1. Une nouvelle économie britannique depuis les années 1980
Les décennies de 1980, de 1990 et de 2000 ont considérablement transformé une économie britannique très affaiblie par les politiques de « stop and go » menées au cours des années 1970. Sous l'effet d'une tertiarisation progressive de l'économie et grâce à une croissance beaucoup plus régulière depuis le milieu des années 1990, le Royaume-Uni a particulièrement bien réussi sa lutte contre l'inflation et le chômage.

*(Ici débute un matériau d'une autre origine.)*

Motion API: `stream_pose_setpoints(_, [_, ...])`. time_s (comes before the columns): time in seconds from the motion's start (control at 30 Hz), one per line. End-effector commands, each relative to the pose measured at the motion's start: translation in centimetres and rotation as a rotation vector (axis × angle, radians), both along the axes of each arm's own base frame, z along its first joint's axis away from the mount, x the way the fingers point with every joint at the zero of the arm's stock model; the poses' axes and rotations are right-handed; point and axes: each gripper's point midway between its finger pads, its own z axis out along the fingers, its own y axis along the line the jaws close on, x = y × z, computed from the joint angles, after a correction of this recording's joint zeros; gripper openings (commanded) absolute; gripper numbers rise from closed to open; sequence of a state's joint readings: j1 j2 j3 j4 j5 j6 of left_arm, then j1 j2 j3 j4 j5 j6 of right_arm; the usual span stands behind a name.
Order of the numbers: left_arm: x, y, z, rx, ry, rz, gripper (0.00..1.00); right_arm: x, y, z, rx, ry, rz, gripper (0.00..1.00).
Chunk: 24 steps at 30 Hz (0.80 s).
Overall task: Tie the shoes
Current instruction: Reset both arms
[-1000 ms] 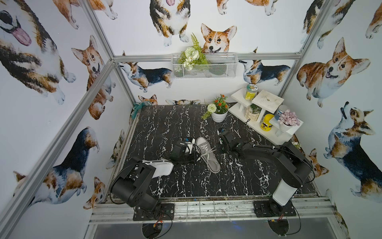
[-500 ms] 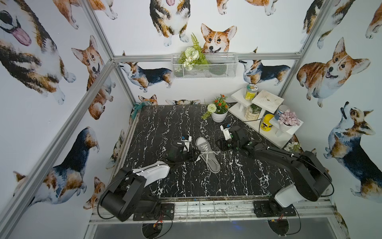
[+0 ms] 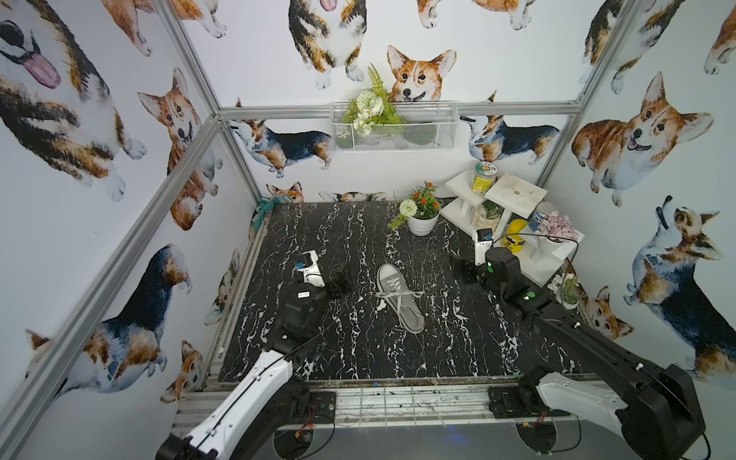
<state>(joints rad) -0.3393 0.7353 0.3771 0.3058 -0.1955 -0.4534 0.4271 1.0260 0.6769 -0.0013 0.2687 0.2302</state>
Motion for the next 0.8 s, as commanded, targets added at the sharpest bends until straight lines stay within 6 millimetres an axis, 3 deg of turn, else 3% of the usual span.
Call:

• Une économie à contre-courant ?
Une relecture du cycle économique britannique depuis la fin des années 1970 permet de distinguer des phases de croissance et de récession beaucoup plus marquées que dans les autres pays de l'O.C.D.E. À la phase de récession de 1979-1981, marquée par une baisse du P.I.B. de 3,6 p. 100, une augmentation du nombre de chômeurs de près de 1 million et par l'échec cuisant de la maîtrise de l'inflation (20 p. 100 en moyenne annuelle), a succédé une phase d'euphorie de 1983 à 1988, au cours de laquelle les déséquilibres budgétaire et monétaire ont été vaincus et où le chômage a commencé à diminuer (tabl. 1 et 2). À la suite de la récession du début des années 1990, le Royaume-Uni va connaître de 1992 à 2007 un rythme annuel de croissance moyen de 2,8 p. 100, marqué par 54 trimestres consécutifs de croissance ininterrompue et accompagnée d'une faible amplitude cyclique. Ce chiffre reste largement supérieur aux performances de la zone euro au cours de la période (2,2 p. 100). Toutefois, la crise économique et financière de 2007-2008 comportera également une « singularité » britannique. En effet, avec un recul de près de 5 p. 100 du P.I.B en 2009, l'économie du Royaume-Uni connaît son recul le plus marqué depuis les années 1930 et une sortie de crise plus lente que celle de ses partenaires commerciaux, États-Unis et pays de la zone euro.